The story goes that a radioactive leak has contaminated some parts of Europe and intrepid reporter Dead is sent to the airfield to investigate whether there is a military cover-up. After he arrives, an Army cargo jet makes an unscheduled stop and is surrounded by security and when the door finally opens, out comes a shit-ton of scabby-faced inhabitants who grab anything and everything and start killing and sucking their blood! Dean escapes and finds his wife and the two set off to try to survive the madness that is spreading like wildfire. Meanwhile the military is indeed trying to clean up their mistake, and figure out that the infection is spread when someone is attacked and the only way to kill these things is to shoot, chop or just explode their heads. That pretty much sums up the plot, what of it there is.



Umberto Lenzi gets down to the nitty-gritty right away with Nightmare City and doesn't let off the throttle until the somewhat generic and flaccid ending. These ferocious monsters roam the city and countryside, maiming, sucking, infecting and sometimes killing whoever they encounter. It begins with around twenty of them getting off of the plane and by the end seemingly whole towns are sprinting around overtaking airports, military installations, hospitals and TV stations. That's right, they attack a TV station that is shooting a live Jazzercise show and the leotard-wearing chicks get stabbed, bitten and one of them gets her naked tit cut off. Oh, the humanity! In the tradition of fellow countryman Lucio Fulci, Lenzi also gets into the eye trauma arena with a rather nasty poke and gouge in the ol' socket grape.

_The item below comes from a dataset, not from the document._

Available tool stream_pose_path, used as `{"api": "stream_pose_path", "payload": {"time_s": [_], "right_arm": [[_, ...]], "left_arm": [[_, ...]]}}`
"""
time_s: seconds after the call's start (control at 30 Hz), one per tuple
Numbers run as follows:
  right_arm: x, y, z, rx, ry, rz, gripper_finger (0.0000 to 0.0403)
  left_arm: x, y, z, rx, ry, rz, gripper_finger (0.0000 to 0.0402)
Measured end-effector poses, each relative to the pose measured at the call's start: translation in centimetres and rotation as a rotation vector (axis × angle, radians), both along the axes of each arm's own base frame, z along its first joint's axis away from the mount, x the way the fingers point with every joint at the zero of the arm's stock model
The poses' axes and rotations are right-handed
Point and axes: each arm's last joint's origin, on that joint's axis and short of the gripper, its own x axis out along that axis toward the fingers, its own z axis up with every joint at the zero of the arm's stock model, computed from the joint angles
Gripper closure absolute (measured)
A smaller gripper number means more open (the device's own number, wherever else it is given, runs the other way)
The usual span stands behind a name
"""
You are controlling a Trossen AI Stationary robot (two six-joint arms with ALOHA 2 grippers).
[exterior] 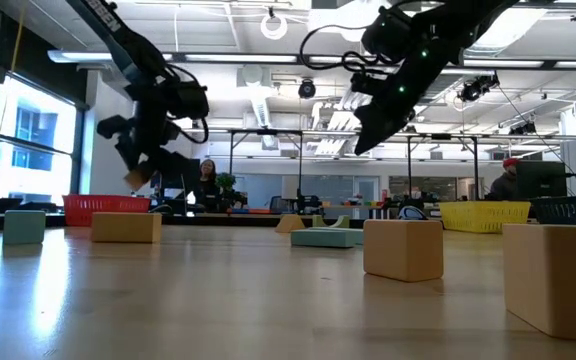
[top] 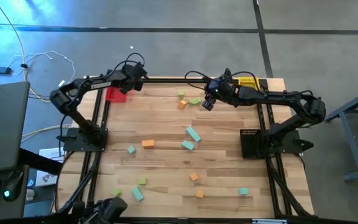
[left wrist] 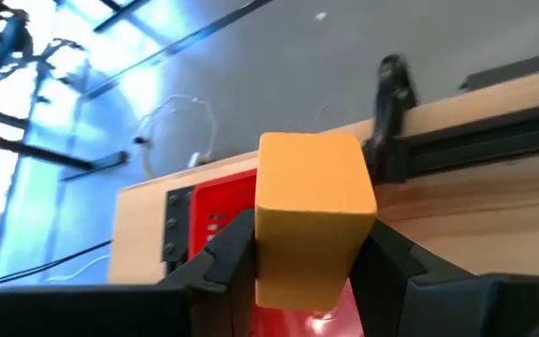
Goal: Sort & place blocks by color
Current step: Put the yellow block into the red bin, then put the blue block into the black bin
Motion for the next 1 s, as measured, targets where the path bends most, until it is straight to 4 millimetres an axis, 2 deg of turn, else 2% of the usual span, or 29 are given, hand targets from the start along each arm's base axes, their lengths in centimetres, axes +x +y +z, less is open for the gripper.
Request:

A few years ago Anchor Bay (and later Blue Underground) gave us a very respectable DVD upgrade to this little-known gem of Euro-sleaze with a 50 minute interview with Umberto Lenzi and little else in the way of extras. Now Raro Video has remastered and restored Nightmare City with a new high-definition transfer complete with a new and much improved English subtitle translation. They brought along a standard def interview from the Anchor Bay disk for good measure as well as the English and Italian trailers. The biggest and best addition (aside from the fantastic new picture quality) is the booklet included, with an article written by the always interesting (even though we disagree that this is a zombie film) Fangoria editor-in-chief Chris Alexander as well as a Lenzi bio and filmography.

Nightmare City is a fun, non-stop, action-packed gore and sleaze-fest like only a select few can do and Umberto Lenzi is one of them. Just like he brought his special brand of deparvity to the cannibal genre with Cannibal Ferox and giallo with Orgasmo, he debauches the "zombie" genre with the same kind of flair. Pick up this new Blu-ray edition right now whether you're new to the film or need to upgrade that Anchor Bay or Blue Underground DVD.